Correlation Between Sikarin Public and Ratch Group
Can any of the company-specific risk be diversified away by investing in both Sikarin Public and Ratch Group at the same time? Although using a correlation coefficient on its own may not help to predict future stock returns, this module helps to understand the diversifiable risk of combining Sikarin Public and Ratch Group into the same portfolio, which is an essential part of the fundamental portfolio management process.
By analyzing existing cross correlation between Sikarin Public and Ratch Group Public, you can compare the effects of market volatilities on Sikarin Public and Ratch Group and check how they will diversify away market risk if combined in the same portfolio for a given time horizon. You can also utilize pair trading strategies of matching a long position in Sikarin Public with a short position of Ratch Group. Check out your portfolio center. Please also check ongoing floating volatility patterns of Sikarin Public and Ratch Group.
Diversification Opportunities for Sikarin Public and Ratch Group
0.14 | Correlation Coefficient |
Average diversification
The 3 months correlation between Sikarin and Ratch is 0.14. Overlapping area represents the amount of risk that can be diversified away by holding Sikarin Public and Ratch Group Public in the same portfolio, assuming nothing else is changed.
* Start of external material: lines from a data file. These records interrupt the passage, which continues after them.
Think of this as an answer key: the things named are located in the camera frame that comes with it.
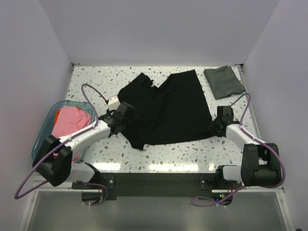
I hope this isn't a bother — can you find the black t shirt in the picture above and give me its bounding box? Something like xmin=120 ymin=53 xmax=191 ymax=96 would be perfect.
xmin=117 ymin=70 xmax=213 ymax=150

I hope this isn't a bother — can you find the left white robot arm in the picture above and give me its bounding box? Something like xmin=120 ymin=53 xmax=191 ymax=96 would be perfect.
xmin=32 ymin=102 xmax=135 ymax=189

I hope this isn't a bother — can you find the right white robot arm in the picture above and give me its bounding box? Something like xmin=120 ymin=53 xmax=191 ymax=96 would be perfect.
xmin=208 ymin=106 xmax=283 ymax=189

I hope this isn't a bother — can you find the folded grey t shirt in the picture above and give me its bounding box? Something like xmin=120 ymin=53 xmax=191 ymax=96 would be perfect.
xmin=204 ymin=65 xmax=245 ymax=100

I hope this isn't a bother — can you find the pink t shirt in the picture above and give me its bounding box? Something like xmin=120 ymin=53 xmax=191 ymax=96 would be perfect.
xmin=50 ymin=105 xmax=93 ymax=164

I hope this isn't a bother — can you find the orange garment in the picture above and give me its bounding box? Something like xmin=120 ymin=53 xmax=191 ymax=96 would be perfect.
xmin=53 ymin=109 xmax=61 ymax=126

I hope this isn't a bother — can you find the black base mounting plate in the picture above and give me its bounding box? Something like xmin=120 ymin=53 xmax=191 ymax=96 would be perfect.
xmin=72 ymin=173 xmax=242 ymax=200

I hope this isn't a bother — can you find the teal plastic laundry basket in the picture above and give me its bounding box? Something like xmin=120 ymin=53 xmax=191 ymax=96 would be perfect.
xmin=32 ymin=100 xmax=95 ymax=159

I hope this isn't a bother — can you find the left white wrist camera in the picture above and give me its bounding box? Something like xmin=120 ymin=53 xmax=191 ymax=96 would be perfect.
xmin=107 ymin=95 xmax=120 ymax=111

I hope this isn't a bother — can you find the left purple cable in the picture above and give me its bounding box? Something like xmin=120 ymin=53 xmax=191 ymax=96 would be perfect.
xmin=14 ymin=83 xmax=114 ymax=200

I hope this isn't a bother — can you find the purple cable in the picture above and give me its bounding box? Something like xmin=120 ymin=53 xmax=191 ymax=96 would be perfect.
xmin=190 ymin=92 xmax=286 ymax=209
xmin=14 ymin=83 xmax=114 ymax=200

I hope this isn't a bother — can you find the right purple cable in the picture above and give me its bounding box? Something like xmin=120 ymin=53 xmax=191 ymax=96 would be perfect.
xmin=190 ymin=92 xmax=286 ymax=209

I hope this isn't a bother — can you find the aluminium frame rail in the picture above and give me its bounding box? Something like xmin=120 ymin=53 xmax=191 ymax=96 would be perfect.
xmin=30 ymin=173 xmax=285 ymax=193
The correlation between historical prices or returns on Ratch Group Public and Sikarin Public is a relative statistical measure of the degree to which these equity instruments tend to move together. The correlation coefficient measures the extent to which returns on Sikarin Public are associated (or correlated) with Ratch Group. Values of the correlation coefficient range from -1 to +1, where. The correlation of zero (0) is possible when the price movement of Ratch Group Public has no effect on the direction of Sikarin Public i.e., Sikarin Public and Ratch Group go up and down completely randomly.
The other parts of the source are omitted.